### Aim of the exercise
Extract, unchanged, every line from the top of the material below through the line with "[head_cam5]", and no more.

### Data block

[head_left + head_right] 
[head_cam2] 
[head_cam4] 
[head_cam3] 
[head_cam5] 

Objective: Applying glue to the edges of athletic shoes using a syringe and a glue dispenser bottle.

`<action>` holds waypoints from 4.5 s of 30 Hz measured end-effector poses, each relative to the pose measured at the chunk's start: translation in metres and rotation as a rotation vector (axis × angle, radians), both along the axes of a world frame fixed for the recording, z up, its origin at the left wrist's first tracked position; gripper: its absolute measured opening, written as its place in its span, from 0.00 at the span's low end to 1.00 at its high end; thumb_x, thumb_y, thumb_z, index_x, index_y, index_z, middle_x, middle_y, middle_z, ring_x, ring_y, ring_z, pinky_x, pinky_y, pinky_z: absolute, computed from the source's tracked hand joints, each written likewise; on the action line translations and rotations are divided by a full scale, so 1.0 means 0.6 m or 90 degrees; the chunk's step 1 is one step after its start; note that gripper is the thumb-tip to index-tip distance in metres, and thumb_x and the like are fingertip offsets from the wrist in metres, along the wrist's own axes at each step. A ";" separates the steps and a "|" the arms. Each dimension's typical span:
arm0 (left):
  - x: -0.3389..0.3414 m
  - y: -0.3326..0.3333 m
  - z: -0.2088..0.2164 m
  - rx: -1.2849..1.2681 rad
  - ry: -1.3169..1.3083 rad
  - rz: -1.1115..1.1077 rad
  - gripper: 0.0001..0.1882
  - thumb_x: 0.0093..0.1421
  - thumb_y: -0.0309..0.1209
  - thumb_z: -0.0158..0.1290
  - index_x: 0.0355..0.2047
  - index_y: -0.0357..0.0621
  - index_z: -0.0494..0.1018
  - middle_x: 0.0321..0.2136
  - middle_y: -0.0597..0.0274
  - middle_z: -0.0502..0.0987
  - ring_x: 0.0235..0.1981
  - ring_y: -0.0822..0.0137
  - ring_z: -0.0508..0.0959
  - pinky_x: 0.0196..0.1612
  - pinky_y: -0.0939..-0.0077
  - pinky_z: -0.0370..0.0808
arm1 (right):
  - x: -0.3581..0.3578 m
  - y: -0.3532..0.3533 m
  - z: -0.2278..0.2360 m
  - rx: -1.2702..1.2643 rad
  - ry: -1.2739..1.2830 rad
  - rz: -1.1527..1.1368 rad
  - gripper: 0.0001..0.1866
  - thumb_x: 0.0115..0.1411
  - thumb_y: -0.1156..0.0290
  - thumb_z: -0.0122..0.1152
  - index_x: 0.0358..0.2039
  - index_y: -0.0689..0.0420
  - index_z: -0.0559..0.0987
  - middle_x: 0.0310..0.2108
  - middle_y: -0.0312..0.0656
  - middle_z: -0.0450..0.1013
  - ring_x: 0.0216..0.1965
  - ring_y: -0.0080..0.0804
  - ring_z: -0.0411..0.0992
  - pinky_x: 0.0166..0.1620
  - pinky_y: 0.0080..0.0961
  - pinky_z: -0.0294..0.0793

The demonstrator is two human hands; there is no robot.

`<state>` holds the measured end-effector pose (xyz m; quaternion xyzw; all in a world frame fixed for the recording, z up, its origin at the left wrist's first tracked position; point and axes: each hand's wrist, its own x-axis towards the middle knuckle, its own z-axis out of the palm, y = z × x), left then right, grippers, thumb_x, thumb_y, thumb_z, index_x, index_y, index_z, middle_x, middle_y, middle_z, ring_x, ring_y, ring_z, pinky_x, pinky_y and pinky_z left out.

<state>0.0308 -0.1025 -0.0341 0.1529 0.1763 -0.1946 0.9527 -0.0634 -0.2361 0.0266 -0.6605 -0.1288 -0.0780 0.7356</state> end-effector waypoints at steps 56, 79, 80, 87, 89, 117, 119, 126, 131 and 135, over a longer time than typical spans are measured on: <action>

### Expected answer
[head_left + head_right] 
[head_cam2] 
[head_cam4] 
[head_cam3] 
[head_cam5] 

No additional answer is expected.